Lawyer Margaret Grignon said the Los Angeles County District Attorney’s Office filed misdemeanor criminal charges against the Gas Co., then allowed the utility to plead no contest to one of the counts without including provisions giving residents a chance to submit restitution claims against the Gas Co.

Grignon, who represents Demetrius Crump and other Porter Ranch residents in their restitution appeal, urged the appellate judges to reverse a trial court order denying the victims any restitution and send the case back to the lower court for a proper award to each claimant.

But lawyer Cassandra Thorp, on behalf of the District Attorney’s Office, said the appeal should be rejected.

“The victims have no standing,” Thorp said, adding that the residents cannot act as private prosecutors.

Nothing in the Victims’ Bill of Rights Act of 2008 gave crime victims the right to initiate an appeal, according to Thorp. Recognition by the courts of such a right would invade the prosecution’s exclusive powers to decide who and what to charge, what charges to offer for plea, and what cases to try, according to Thorp.

Lawyer Thomas Peterson, on behalf of the Gas. Co., agreed with Thorp, saying the residents’ appeal had no merit and that they should not be able interfere with the prosecution’s discretion to prosecute and resolve criminal cases.

The three-judge appellate panel, which hears appeals of misdemeanor convictions, did not immediately rule on the residents’ appeal. They took the case under submission and did not say when they would have a decision.

The appeal stems from the November 2016 sentencing hearing in Santa Clarita in which many residents complained they were left out of the settlement talks between prosecutors and the Gas. Co., which pleaded no contest in September 2016 to a misdemeanor count of failing to immediately report the gas leak, which began Oct. 23, 2015, and wasn’t capped until mid-February 2016.

Three other misdemeanor counts filed against the company were dismissed as part of the deal.

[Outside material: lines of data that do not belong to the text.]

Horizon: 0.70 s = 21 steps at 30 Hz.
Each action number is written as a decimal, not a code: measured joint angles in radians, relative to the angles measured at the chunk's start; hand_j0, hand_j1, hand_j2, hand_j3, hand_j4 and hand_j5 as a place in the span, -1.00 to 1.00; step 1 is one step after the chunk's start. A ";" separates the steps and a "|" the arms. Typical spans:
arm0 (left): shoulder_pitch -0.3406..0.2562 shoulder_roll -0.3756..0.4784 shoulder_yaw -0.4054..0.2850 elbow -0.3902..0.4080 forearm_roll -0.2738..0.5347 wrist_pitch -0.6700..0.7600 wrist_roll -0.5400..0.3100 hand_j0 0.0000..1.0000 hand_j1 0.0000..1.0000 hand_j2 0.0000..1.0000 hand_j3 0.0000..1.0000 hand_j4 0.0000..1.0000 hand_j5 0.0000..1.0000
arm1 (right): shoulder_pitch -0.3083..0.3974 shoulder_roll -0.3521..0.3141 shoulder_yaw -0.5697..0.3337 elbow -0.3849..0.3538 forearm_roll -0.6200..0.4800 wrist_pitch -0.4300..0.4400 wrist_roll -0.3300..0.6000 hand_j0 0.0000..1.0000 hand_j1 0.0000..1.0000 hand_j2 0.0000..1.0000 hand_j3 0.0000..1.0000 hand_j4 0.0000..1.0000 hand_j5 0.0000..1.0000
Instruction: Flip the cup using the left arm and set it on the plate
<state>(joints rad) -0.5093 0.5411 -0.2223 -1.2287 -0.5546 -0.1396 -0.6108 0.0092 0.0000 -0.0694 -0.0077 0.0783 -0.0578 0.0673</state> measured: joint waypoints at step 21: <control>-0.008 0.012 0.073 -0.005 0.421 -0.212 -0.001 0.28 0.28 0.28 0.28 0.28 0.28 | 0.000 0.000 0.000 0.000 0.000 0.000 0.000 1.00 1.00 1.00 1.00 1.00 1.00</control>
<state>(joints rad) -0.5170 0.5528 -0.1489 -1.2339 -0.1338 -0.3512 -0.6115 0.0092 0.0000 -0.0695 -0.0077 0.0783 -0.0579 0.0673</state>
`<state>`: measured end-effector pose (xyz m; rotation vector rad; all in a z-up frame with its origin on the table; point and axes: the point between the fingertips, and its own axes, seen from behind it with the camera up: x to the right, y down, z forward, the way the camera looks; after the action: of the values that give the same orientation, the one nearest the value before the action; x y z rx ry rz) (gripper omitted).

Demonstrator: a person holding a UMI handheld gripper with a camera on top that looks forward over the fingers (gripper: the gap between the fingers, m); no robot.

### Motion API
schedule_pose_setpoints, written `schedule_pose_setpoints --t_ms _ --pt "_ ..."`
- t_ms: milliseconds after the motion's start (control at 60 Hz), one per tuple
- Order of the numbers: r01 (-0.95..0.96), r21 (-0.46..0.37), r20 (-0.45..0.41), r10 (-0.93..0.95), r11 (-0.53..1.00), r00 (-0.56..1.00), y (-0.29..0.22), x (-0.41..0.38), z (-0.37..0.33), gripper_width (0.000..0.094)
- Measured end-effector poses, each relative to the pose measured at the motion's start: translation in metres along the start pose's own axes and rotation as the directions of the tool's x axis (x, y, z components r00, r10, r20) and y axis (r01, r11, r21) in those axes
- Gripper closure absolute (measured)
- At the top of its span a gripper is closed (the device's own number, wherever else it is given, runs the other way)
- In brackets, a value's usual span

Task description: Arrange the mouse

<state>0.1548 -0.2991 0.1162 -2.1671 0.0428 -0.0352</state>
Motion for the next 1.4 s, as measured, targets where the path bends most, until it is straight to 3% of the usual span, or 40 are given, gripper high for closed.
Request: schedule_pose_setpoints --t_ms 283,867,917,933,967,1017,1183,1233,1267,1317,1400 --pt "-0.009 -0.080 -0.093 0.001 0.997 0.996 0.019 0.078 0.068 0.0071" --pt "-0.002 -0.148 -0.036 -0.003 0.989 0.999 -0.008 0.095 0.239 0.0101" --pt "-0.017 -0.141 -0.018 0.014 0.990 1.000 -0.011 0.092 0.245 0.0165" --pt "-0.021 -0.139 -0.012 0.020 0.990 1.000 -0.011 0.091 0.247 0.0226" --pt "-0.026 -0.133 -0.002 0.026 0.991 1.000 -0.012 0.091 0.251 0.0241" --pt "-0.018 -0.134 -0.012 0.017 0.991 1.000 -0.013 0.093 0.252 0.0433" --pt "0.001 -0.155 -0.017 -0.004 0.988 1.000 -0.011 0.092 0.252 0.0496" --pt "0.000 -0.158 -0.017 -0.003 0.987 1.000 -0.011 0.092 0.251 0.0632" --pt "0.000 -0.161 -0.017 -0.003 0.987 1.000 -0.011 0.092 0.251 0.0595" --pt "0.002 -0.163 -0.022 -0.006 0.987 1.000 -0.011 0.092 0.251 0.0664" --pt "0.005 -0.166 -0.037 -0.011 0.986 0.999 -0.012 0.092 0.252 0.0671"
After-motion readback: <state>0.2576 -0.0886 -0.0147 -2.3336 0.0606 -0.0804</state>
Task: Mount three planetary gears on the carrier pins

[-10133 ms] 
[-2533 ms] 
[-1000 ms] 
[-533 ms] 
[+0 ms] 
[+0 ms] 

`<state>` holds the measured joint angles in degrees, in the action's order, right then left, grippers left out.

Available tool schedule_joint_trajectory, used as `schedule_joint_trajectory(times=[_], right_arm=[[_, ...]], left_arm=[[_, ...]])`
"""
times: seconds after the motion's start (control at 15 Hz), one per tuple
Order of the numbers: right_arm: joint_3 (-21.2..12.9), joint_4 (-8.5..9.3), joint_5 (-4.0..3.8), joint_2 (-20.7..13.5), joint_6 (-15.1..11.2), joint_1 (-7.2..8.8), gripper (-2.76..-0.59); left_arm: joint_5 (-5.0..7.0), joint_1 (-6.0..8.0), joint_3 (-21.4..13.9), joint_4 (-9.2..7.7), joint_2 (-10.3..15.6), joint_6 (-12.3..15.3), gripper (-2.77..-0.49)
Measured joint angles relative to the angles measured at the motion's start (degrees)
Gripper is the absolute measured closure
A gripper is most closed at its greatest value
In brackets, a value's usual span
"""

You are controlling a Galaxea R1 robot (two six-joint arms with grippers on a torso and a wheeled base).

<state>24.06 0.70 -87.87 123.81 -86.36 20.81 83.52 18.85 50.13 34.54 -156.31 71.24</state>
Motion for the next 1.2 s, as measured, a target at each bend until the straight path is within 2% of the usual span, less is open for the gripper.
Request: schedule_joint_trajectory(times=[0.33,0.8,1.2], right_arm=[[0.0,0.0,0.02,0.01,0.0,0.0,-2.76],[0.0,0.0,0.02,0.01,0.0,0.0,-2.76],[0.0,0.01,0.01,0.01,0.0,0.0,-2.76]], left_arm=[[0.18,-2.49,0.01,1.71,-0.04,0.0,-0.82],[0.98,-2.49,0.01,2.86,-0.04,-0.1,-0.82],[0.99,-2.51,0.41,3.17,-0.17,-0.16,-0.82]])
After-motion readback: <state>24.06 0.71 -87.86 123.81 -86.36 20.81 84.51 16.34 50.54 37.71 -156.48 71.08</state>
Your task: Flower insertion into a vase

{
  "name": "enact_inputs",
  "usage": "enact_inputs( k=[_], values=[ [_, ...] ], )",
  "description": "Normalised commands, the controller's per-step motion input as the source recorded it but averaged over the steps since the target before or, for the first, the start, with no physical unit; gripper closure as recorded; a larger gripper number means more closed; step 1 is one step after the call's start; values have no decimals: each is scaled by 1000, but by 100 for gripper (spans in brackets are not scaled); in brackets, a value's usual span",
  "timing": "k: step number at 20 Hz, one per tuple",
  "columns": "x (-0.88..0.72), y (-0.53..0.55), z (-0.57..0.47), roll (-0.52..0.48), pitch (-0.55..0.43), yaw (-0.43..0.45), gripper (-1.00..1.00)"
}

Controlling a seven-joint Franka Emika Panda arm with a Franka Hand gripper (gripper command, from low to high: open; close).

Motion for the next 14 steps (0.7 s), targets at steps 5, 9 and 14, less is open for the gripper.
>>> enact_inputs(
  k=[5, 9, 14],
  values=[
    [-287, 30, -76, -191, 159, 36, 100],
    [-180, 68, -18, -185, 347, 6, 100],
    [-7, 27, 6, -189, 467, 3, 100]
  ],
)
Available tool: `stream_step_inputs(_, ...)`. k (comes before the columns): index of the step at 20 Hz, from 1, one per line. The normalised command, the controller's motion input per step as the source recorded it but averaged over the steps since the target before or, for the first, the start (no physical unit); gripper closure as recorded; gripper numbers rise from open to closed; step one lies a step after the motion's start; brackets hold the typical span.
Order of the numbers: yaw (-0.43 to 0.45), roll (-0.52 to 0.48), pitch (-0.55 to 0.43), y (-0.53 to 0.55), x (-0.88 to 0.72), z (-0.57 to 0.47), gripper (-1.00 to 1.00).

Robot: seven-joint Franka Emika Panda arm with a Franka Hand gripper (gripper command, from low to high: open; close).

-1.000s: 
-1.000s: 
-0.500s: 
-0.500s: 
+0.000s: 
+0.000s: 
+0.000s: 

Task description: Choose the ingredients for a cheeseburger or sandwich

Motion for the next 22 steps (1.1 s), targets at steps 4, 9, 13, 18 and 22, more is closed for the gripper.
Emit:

The $4 million settlement requires SoCalGas to install and maintain an infrared methane monitoring system at the Aliso Canyon site — estimated to cost between $1.2 million and $1.5 million — and to retain an outside company to test and certify that the monitoring system and real-time pressure monitors to be placed at each gas well are working properly.

Under the agreement, a half-dozen full-time employees must be hired to operate and maintain the new leak detection systems 24 hours a day at a cost of about $2.25 million over the next three years.

The agreement also calls for the company to revise and adopt new reporting policies for actual and threatened releases of hazardous materials to the appropriate agencies, and mandates training courses on proper notification procedures for all of the utility’s employees who work at natural gas storage facilities within Los Angeles County.

SoCalGas executives say sweeping safety improvements have already been made at Aliso Canyon, including the replacement of inner tubing in the wells and the installation of more than 40 miles of new steel piping, and have petitioned the state to allow the utility to resume injecting natural gas into the storage facility.